The addition of a 230V element is strongly advised, as this gives you absolute control and the ability to roast in all conditions and temperatures (also you loose a few % points of power in the scr controller itself e.g. up to 30-40W)


----------



## mathof

Thank you for your advice. I was wondering if I would be advised to make this mod. I'd happy to take it on, but I have none if the relevant electrical knowledge or experience. I can do mechanical adjustments and even some simple mods on my lever machines and hand grinder, but this seems another thing.

Matt


----------



## Rob1

The instructions are detailed. It's really quite easy. The hardest thing for me was adding a heatsink. Despite getting a thickness that should have fit I found it was impossible to get the dial on and had to craft an entirely new heatsink with prongs and a hole for the screw by cutting and drilling a bit of aluminium sheet. As Dave says though, there are sir power controllers available now and I wish I knew that when I did the mod.

How do the two coffees compare?

What is the acidity like? Fruity, Clean, Sharp, Sour? Is it up front and short lived or integrated? Etc

What is the body like? Thin, syrupy, fatty, a weird combo?

How sweet is it and what type of sweetness? Malty, cloying, candy? How prominent is it?

Going a shade lighter would probably help get closer to it. Yours appears to be on the edge of second crack but also don't seem to have expanded as much as the BB ones.

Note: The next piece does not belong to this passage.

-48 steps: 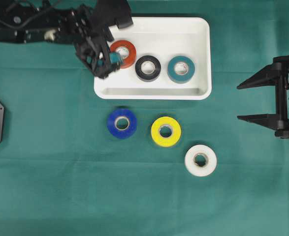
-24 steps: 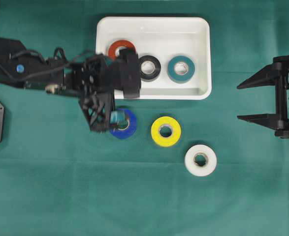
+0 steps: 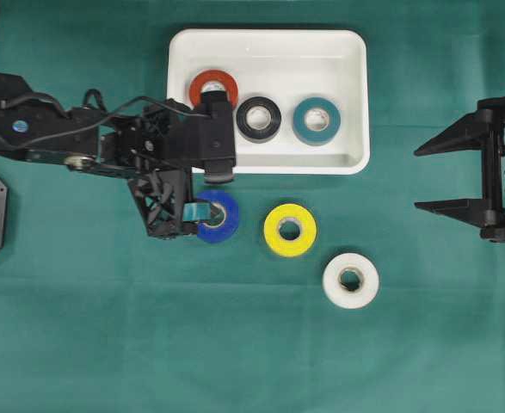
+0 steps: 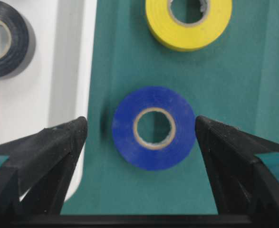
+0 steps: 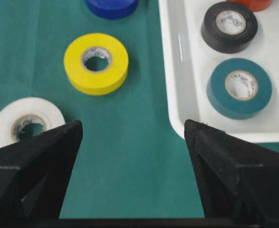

How long did first crack last for? Time from yellow to first?


----------



## mathof

Rob1 said:


> What is the acidity like? Fruity, Clean, Sharp, Sour? Is it up front and short lived or integrated? Etc
> 
> What is the body like? Thin, syrupy, fatty, a weird combo?
> 
> How sweet is it and what type of sweetness? Malty, cloying, candy? How prominent is it?
> 
> Going a shade lighter would probably help get closer to it. Yours appears to be on the edge of second crack but also don't seem to have expanded as much as the BB ones. How long did first crack last for? Time from yellow to first?


Your questions make me realise how little I know about tasting coffee and the relevant descriptors. I simply can't answer your questions but I will think about them as I go on tasting these coffees. I also have trouble answering the timing questions as I'm never sure when I actually hear first crack begin and end, although with the aid of cardboard tube at the outlet of the chaff collector I can tell when it is rolling along fairly robustly.

Matt


----------



## froggystyle

Stay away from 2nd crack if you want more of the beans natural notes in the cup would be my advice.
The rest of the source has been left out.